I wrote The Midwife’s Apprentice in part because I wondered about these things, about courage and persistence, identity and responsibility, compassion and kindness and belonging. How could I know them if I didn’t write about them?

Many reviewers have mentioned my “gutsy girls.” I was not a “gutsy girl” growing up, and I never found models of such girls in the books

available to me. But as we are what we eat and hear and experience, so too we are what we read. This, too, is why I write what I do, about gutsy girls— strong young women who in one way or another take responsibility for their own lives; about tolerance, thoughtfulness, and caring; about choosing what is life-affirming and generous; about the certainty of failure and the need for perseverance.

Of all my books, The Midwife’s Apprentice has made most clear the important part readers as well as writers play in the creation of a book. Readers have asked me about the womb symbols, the numerous birth metaphors, and the significance of the number three in the book.
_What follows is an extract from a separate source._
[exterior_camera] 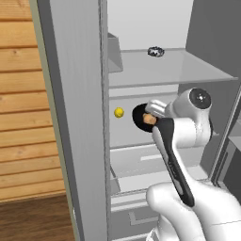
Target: Pick the chicken drumstick and squash from their plates and place them in the bowl. Then put the bowl in the fridge.
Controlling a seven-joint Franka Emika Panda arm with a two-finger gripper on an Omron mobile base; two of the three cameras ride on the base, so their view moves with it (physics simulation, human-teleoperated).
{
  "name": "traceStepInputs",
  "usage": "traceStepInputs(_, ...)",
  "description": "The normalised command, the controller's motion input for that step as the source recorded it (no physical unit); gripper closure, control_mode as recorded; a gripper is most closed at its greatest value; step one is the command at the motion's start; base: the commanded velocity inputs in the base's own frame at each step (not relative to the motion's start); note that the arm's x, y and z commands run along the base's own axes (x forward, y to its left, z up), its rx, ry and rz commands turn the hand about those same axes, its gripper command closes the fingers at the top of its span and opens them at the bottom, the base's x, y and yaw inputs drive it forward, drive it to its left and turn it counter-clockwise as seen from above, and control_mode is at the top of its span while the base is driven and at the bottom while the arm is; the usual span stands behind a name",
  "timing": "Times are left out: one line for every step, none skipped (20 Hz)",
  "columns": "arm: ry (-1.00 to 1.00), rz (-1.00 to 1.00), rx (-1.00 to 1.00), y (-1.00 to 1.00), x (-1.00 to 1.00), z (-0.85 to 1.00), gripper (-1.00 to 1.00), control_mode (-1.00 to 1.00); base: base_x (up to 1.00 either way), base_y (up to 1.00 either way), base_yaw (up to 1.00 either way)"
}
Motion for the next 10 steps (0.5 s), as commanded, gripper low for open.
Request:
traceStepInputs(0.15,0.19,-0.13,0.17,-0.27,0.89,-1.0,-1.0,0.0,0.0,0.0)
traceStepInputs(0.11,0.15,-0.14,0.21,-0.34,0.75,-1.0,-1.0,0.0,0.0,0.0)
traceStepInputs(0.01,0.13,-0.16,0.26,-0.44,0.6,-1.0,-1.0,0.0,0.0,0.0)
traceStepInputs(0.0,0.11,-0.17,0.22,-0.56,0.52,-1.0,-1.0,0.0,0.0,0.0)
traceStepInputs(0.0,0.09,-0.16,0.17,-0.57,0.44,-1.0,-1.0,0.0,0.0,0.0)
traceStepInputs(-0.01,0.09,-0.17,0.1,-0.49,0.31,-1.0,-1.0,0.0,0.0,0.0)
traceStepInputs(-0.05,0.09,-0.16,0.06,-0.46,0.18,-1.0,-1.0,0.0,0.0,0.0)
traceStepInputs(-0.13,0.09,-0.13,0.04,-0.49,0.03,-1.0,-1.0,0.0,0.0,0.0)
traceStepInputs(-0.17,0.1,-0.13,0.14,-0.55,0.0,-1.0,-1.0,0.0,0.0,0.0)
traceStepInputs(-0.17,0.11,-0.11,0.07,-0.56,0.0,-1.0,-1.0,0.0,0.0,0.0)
What?

Where? I am confounded—I did not consciously include any symbols or metaphors, but readers found them, and if I go back and reread, there they are. Once again, writer and reader are, as has been said, each on one side of the pencil.

At a signing, a five-year-old girl approached me. Her mother had just read the book to her and her two older sisters. “The book is all about a cat,” the girl said. She told me what the cat did and said in this book, to her not about a midwife or her apprentice, but about a cat. And I told her that Lobelia, my own orange cat, sat on my lap while I wrote about Alyce and Purr, and sometimes she walked across the keyboard, adding her own words to mine.

The next year I received a letter from a high school English as a Second Language class, seniors from other countries—some homeless—who had read The Midwife’s Apprentice and related to the story of a girl searching for a place in the world. They sent me a class photo. There they were, seventeen years old: girls with teased hair and eye makeup, six-foot-tall

boys with mustaches, all holding up their copies of Alyce’s story and smiling. They are all Alyce, seeking their name, their way, their place in this world so new to them.

How do I feel about The Midwife’s Apprentice now, nearly twenty years later? I am proud of its simplicity and its wisdom. I often cite it as my

favorite of my books because its creation gave me less trouble than my other titles. I love the character of Alyce—skinny, big-eyed, and hopeful— and the smart, independent, but tender Purr, an amalgam of all my beloved cats. And I still love what the book says about being in the world. My first draft ended with a despondent Alyce, having failed in a difficult delivery, leaving the midwife and the village to make a new life somewhere else. It soon became obvious that Alyce had to return to the village to confront her failure, to try again until she succeeds with courage, tenacity, and hope—as we all must. For Alyce’s story is also my story, and your story, despite our not sleeping on a dung heap. I hope you enjoy it.